If so, Georgia’s Mobile Archaeology Classroom—the ArchaeoBus—will provide hands-on and minds-on activities to enthuse your students about learning. Archaeology is a great tool for turning on the minds of students, as well as a great motivational tool. More important, it is a discipline capable of instruction in a wide variety of skills. Archaeology is a holistic academic and intellectual approach that involves all subject areas, social skills, and conceptual skills. This is a unique approach to teaching traditional material and will expand your students’ abilities to think and reason.

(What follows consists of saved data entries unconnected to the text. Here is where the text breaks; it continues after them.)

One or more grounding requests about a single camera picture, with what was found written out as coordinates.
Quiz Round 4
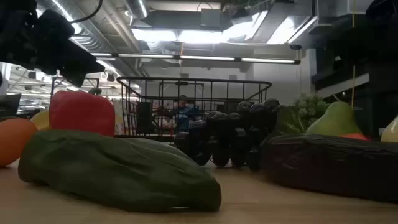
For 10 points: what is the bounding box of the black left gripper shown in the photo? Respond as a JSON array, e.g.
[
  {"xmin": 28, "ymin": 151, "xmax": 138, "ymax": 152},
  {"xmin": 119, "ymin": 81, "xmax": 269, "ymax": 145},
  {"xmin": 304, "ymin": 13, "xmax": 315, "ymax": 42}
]
[{"xmin": 0, "ymin": 0, "xmax": 106, "ymax": 88}]

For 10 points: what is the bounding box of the red bell pepper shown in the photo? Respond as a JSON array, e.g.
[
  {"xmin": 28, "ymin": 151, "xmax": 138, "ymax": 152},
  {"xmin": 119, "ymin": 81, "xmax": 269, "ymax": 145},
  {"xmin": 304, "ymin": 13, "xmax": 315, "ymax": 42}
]
[{"xmin": 49, "ymin": 88, "xmax": 116, "ymax": 137}]

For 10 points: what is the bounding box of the yellow star fruit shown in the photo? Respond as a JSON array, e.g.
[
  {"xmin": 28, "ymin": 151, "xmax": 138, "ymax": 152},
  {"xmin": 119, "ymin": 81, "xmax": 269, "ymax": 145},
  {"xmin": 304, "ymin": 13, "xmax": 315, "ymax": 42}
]
[{"xmin": 29, "ymin": 109, "xmax": 50, "ymax": 131}]

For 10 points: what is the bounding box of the tangerine cluster with leaves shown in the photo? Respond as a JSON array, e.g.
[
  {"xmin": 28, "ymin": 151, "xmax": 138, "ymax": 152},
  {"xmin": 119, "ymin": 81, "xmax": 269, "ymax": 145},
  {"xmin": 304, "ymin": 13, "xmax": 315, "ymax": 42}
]
[{"xmin": 0, "ymin": 118, "xmax": 39, "ymax": 167}]

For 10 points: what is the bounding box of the black grape bunch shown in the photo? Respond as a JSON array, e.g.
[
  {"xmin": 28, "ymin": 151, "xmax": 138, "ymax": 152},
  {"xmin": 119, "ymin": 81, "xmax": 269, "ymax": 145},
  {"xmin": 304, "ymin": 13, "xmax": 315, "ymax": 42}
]
[{"xmin": 174, "ymin": 98, "xmax": 289, "ymax": 171}]

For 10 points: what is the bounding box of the green pear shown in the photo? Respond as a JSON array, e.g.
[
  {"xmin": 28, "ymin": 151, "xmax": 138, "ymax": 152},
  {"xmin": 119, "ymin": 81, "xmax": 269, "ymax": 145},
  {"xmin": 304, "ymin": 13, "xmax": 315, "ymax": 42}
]
[{"xmin": 306, "ymin": 101, "xmax": 363, "ymax": 137}]

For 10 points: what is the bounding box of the orange carrot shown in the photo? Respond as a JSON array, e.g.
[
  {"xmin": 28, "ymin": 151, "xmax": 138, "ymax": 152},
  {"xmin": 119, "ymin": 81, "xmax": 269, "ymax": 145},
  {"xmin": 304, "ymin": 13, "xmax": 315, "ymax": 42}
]
[{"xmin": 338, "ymin": 133, "xmax": 371, "ymax": 141}]

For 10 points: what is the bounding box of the black monitor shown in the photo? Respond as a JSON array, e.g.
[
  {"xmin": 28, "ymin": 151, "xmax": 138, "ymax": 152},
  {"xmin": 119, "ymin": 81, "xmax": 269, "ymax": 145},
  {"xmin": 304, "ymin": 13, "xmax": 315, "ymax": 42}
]
[{"xmin": 0, "ymin": 93, "xmax": 22, "ymax": 119}]

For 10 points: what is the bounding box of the dark green cucumber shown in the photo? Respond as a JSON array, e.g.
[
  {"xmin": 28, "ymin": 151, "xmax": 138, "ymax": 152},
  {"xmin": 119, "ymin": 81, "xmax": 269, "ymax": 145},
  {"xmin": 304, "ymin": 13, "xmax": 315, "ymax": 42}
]
[{"xmin": 17, "ymin": 129, "xmax": 223, "ymax": 213}]

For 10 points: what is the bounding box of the person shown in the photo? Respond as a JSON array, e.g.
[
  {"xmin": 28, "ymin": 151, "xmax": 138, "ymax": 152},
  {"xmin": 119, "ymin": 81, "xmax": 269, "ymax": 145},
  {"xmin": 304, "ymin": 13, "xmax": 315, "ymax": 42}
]
[{"xmin": 155, "ymin": 95, "xmax": 203, "ymax": 133}]

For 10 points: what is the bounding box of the long ceiling light bar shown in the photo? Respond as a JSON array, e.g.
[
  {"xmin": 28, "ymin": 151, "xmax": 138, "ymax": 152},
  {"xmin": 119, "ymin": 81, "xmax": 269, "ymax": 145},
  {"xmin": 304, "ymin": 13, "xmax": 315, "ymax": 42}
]
[{"xmin": 91, "ymin": 52, "xmax": 301, "ymax": 65}]

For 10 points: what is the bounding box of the green succulent potted plant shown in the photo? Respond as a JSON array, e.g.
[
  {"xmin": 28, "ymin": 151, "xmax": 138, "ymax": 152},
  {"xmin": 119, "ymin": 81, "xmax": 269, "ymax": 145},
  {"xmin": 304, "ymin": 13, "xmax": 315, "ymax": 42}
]
[{"xmin": 290, "ymin": 92, "xmax": 331, "ymax": 133}]

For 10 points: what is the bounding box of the purple eggplant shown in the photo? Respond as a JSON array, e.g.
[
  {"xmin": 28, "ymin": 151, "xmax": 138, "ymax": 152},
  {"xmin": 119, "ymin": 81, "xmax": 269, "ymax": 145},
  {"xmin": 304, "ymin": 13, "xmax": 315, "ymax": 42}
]
[{"xmin": 261, "ymin": 133, "xmax": 398, "ymax": 203}]

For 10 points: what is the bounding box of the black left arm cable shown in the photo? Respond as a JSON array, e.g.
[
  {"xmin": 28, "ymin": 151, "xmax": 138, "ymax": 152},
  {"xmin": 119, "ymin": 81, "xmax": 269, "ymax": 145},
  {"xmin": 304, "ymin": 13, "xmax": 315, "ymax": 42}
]
[{"xmin": 70, "ymin": 0, "xmax": 104, "ymax": 24}]

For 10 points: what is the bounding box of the silver ventilation duct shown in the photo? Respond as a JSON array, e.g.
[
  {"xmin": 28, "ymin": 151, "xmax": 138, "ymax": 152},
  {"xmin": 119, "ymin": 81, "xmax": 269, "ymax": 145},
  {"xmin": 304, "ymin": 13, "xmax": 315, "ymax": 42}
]
[{"xmin": 124, "ymin": 0, "xmax": 150, "ymax": 20}]

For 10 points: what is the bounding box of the black wire basket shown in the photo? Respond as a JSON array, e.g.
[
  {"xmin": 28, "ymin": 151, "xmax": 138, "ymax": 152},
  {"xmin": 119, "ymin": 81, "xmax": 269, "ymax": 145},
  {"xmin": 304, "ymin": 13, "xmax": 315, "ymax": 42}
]
[{"xmin": 116, "ymin": 76, "xmax": 273, "ymax": 144}]

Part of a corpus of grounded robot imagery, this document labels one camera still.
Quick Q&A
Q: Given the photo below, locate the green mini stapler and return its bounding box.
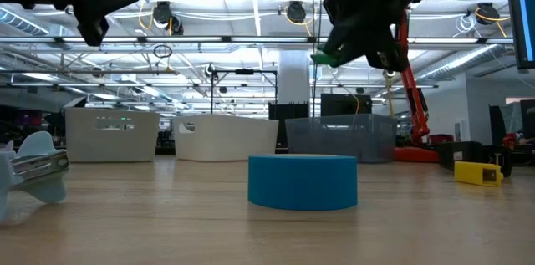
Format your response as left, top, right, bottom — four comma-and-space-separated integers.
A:
311, 49, 340, 68

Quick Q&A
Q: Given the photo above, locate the black tube frame stand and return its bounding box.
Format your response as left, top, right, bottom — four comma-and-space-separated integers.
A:
210, 68, 279, 115

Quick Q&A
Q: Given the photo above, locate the low black background display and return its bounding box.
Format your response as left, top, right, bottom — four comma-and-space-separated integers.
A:
268, 101, 311, 149

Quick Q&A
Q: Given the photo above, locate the black computer monitor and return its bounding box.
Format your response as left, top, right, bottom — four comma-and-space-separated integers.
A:
504, 0, 535, 69

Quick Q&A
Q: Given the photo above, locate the dark translucent plastic bin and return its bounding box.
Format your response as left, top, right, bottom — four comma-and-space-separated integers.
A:
285, 113, 398, 164

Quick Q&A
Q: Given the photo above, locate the light grey plastic bin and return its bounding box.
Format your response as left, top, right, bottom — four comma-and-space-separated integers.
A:
64, 106, 161, 163

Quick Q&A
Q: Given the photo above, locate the wide black background display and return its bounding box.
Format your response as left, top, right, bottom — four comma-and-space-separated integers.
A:
320, 92, 373, 117

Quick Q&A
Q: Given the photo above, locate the white plastic bin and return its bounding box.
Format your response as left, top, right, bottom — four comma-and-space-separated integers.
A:
173, 114, 280, 162

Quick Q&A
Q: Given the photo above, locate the black ceiling cable reel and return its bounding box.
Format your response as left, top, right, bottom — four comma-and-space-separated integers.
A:
286, 0, 308, 23
475, 1, 502, 26
152, 0, 185, 35

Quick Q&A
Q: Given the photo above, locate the red desk lamp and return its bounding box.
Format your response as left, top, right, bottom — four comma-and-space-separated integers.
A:
395, 9, 440, 163

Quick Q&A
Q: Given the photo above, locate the blue tape roll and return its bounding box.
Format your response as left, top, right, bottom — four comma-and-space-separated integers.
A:
247, 153, 359, 211

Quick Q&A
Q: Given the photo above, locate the yellow mini stapler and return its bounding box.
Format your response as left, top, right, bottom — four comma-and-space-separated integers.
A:
454, 160, 504, 188

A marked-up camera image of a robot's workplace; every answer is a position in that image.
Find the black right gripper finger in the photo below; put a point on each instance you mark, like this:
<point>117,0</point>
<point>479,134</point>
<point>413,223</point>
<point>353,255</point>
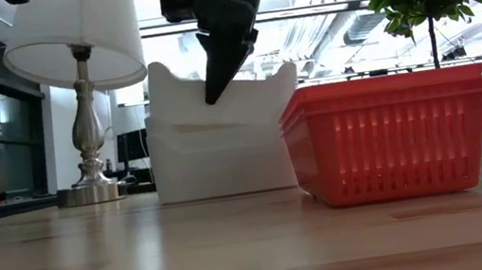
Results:
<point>223,66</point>

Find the white plastic storage bin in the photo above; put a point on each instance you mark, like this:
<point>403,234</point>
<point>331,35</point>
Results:
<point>259,98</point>
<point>222,166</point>

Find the orange slotted plastic basket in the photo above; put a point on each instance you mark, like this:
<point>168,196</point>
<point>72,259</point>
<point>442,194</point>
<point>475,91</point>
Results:
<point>392,155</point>
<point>382,83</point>

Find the black computer monitor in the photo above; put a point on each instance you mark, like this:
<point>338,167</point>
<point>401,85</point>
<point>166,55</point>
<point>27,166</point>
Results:
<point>132,145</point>

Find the silver lamp with white shade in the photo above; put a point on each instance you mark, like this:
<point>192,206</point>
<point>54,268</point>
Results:
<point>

Archaeology is fun! The name evokes an image of adventures to far-off and exotic places. Students become enthusiastic learners as they become detectives to learn about their past. Archaeology provides an opportunity to apply skills and knowledge from other disciplines and strengthen them through application. Archaeology can be used to teach critical thinking skills and problem solving. Plus it enhances small group instruction and cooperative learning. Teachers can use archaeology for instruction that pertains to their specific pedagogical needs. A social studies teacher can emphasize how artifacts provide information about different cultures and historic time periods; the math teacher can focus on mapping and the measurements and gridding that are involved in the process; the science teacher can use archaeology to demonstrate how the scientific method is used; the language arts teacher can focus on the historic research component and report writing. The application possibilities for the teacher are endless.
Georgia’s Mobile Archaeology Classroom is an innovative approach to student learning. It offers the opportunity for students and teachers to leave the traditional four-walled classroom and use a new approach to learn state standards!